XIII. — CINQ NOUVEAUX ARRIVANTS

Un certain nombre de mois après le départ de Mme de Montholon (cette dame était partie de l’ile au mois de juillet 1819), on avait appris à Longwood que plusieurs personnes étaient parties de Rome pour se rendre en Angleterre, où elles devaient s’embarquer pour venir à Sainte-Hélène. L’avis en avait été reçu et, chaque jour, depuis un mois ou deux, on s’attendait à les voir arriver. Enfin, le 18 ou 19 septembre 1819, elles débarquèrent à Jamestown dans la matinée, et furent dirigées sur Longwood vers les six heures du soir. Ces personnes étaient envoyées par la famille impériale sur la demande qui en avait été faite il y avait environ un an. Elles étaient cinq, deux prêtres, un médecin, un cuisinier, et une personne de service. Les trois premiers étaient Corses et les deux autres Français.

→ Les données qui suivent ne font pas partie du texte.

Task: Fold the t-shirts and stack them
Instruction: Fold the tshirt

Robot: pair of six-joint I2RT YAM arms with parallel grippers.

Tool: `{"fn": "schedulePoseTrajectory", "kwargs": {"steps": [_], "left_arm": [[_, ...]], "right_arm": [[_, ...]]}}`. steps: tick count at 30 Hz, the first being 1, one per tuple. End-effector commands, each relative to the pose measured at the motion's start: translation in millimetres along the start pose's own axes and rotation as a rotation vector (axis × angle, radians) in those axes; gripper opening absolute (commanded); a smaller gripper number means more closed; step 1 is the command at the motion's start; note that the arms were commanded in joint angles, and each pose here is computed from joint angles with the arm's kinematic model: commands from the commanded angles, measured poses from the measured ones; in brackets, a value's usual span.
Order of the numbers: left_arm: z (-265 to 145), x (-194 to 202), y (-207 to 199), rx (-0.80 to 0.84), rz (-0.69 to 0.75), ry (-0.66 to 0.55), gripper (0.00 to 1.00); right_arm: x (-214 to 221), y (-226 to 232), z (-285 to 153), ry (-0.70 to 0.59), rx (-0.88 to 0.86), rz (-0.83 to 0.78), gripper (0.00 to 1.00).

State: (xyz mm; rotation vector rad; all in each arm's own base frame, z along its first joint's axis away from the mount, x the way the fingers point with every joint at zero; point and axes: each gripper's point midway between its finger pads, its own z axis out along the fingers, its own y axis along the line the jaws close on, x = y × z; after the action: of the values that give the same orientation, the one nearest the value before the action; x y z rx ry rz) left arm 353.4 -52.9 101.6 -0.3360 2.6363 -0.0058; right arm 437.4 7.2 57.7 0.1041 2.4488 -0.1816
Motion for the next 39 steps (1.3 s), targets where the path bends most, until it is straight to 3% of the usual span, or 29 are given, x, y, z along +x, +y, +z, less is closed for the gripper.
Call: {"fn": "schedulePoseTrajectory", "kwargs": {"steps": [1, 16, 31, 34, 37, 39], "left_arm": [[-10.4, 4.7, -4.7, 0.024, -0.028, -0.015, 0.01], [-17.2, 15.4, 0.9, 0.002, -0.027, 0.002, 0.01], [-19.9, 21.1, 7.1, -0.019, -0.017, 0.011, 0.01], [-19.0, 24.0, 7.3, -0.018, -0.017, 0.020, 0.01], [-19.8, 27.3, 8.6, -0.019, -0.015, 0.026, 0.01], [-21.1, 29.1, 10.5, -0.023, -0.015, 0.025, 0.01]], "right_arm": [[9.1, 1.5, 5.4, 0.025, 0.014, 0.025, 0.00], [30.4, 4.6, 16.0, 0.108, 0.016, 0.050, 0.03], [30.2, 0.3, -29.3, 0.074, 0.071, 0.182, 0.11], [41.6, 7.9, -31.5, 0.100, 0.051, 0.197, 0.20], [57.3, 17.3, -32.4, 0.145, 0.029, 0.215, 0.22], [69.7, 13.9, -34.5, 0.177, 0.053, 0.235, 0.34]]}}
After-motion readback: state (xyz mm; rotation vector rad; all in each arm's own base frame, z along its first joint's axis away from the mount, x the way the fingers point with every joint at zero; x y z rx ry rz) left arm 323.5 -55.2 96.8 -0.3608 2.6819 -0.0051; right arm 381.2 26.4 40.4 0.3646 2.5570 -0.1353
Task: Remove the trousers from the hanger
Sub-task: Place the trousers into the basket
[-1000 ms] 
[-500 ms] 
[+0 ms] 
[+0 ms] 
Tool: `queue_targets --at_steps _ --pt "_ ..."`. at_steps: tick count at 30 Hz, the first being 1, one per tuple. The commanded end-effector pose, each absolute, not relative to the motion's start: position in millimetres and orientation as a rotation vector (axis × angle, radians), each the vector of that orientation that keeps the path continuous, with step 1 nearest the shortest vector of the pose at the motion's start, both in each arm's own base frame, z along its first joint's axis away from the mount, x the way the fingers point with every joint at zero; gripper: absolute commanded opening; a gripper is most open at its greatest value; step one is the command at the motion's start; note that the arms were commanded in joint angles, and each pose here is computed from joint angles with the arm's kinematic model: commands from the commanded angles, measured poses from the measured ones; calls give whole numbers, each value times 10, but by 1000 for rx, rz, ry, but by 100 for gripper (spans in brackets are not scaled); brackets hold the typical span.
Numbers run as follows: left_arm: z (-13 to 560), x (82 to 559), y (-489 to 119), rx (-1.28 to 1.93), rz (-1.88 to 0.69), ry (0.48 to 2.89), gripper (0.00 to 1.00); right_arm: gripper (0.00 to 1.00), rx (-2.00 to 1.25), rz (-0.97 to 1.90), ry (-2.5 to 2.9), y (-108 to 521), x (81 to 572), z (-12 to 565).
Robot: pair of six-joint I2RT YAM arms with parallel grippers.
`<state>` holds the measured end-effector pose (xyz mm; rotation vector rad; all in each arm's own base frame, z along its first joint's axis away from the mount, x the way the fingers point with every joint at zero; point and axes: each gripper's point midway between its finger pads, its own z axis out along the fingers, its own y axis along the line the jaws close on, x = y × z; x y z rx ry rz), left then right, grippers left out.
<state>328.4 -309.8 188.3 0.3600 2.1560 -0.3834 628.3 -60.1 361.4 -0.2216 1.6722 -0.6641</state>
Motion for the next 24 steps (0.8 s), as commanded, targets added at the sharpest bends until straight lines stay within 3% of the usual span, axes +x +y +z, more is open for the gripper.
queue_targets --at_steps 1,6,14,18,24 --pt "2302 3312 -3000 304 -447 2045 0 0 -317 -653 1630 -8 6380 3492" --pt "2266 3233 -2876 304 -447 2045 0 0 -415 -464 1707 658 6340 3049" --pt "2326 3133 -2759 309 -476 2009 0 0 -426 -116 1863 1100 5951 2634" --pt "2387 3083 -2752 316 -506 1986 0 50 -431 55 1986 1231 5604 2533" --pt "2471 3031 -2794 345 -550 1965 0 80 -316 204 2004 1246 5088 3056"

L’Empereur reçut l’un après l’autre les deux prêtres et le médecin. Il leur témoigna toute sa surprise qu’on ne leur eût pas donné quelques lignes d’introduction. Il attribua cette faute à la négligence du cardinal, et ne put concevoir que, dans la position où lui, Napoléon, se trouvait, on eût omis une chose qui était à ses yeux d’une très grande importance, et sur quoi les membres de sa famille avaient glissé bien facilement et bien légèrement. Malgré une irrégularité aussi inconcevable, il accepta les nouveaux venus. Il causa très longuement avec eux et entra dans les plus grands détails.